Did you ever wonder why URLs look like they do?

With a bit of common sense, I found it not to hard to find reasonable explanations of it. Please note that all of this is speculation, but I hope it’s right because it’s just the way to go (please write me if you can contribute).

Remember, back before the invention of the web, there were no URLs at all. FTP sites were shared as free-text and transferred to the command-line client using copy and paste (at most). Then, you had to go to the directory you wanted and issue a fetch.

TimBL’s genius idea now was to find a way to address everything on the Internet, and he didn’t want to limit it to the web, but as well allow to address FTP, GopherSpace and some even more obscure systems that were in use back then.

Consider this URL:

http://foo.org/bar/baz?aleph=1&beta=2

Since URLs were meant to be uniform, there had to be a way to determine the protocol to use, and the protocol had to be separated from the host name in some way: a colon is the common way to say “this is that”, and that’s why it is http:.
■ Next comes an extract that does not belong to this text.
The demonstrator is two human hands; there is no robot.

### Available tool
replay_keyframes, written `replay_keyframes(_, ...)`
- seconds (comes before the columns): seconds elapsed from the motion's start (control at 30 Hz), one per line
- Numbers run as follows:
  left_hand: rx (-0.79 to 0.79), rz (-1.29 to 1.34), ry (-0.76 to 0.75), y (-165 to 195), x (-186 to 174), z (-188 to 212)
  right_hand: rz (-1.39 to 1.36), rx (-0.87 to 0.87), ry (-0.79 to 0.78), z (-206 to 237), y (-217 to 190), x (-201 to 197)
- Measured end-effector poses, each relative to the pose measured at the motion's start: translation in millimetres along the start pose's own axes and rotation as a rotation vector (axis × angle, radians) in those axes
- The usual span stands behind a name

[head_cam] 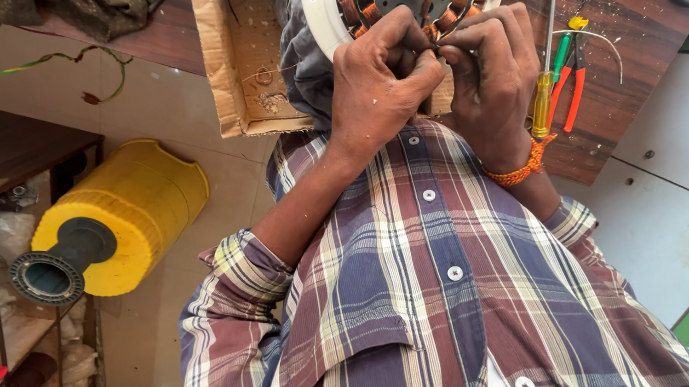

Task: The person works on a ceiling fan motor stator mounted on a white plate on a workbench. They position copper wire against the wound coils, twist and secure wire ends by hand, cut wire with scissors, and use pliers to grip and adjust the wire connections on the stator.

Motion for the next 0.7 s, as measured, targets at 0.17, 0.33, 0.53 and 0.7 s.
replay_keyframes(0.17, 0.034, -0.063, 0.011, 4, 1, 3, -0.098, 0.074, 0.044, 11, 7, 2)
replay_keyframes(0.33, 0.056, -0.139, -0.002, 8, 1, 3, -0.191, 0.116, 0.075, 16, 15, 6)
replay_keyframes(0.53, 0.148, -0.213, 0.022, 16, 2, 6, -0.376, 0.168, 0.085, 20, 25, 10)
replay_keyframes(0.7, 0.114, -0.316, 0.023, 12, 3, 6, -0.501, 0.193, 0.092, 24, 31, 12)
Point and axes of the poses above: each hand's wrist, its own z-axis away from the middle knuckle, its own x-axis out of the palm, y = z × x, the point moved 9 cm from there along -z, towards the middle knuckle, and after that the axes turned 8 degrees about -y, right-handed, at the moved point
foo.org, of course, existed long before. DNS was invented in 1983, and was a reasonable thing to build on. However, it was often criticized for being “the wrong way ‘round”, with most-significant part of the hierarchy last (the top-level domain org). Having a Unix background, Tim decided to keep the path hierarchy like in Unix, and that’s why it is /bar/baz. It works well for FTP, too.

Remember, when HTTP/0.9 was state of the art, there was only GET. (Actually, the initial design shows up some other methods.)

However, Tim quickly discovered serving static data all day was boring: there had to be a way to, for example, make a search page.

And there was. Hands up, who remembers <ISINDEX>? Add this older-than-the-stones tag to your HTML and the browser will automatically place a text box and a button to allow you to call a search script.

How is the data transferred? Having only GET, the data has to go into the URL. Which character would you use to delimit the path and the query? Indeed, a question mark.

Now, <ISINDEX> directly specifies the query string, so in the beginning, it was more common to see URLs like http://goo.org/search?meaning+of+life Later, when forms were added, there had to be a way to specify field names (what could be more logical than = for this purpose? Maybe :…), and a way to separate multiple fields (& sounded like a good idea, but tells enough about the state of SGML parsing back in the old days).

Whitespace in URLs were a problem! How can you know it is over? CGI defines + to surrogate space, but then, how do you transmit a +? Obviously, URL escaping had to be %69%6e%76%65%6e%74%65%64. This is where things got ugly… for example, you really can’t tell if an URL escaped string already had been escaped. Big fun. Why percent encoding? Probably because the percent sign was not used yet?

Finally, I admit, I have a problem. I can’t figure at all why there is a // between the hostname and schema. I suppose it was meant for something special (e.g. some URI/URNs don’t have it), but what is it good for HTTP URLs? Update 17mar2009: tbl doesn’t know himself.

But up to that, I think the design of URLs was perfectly reasonable, wasn’t it?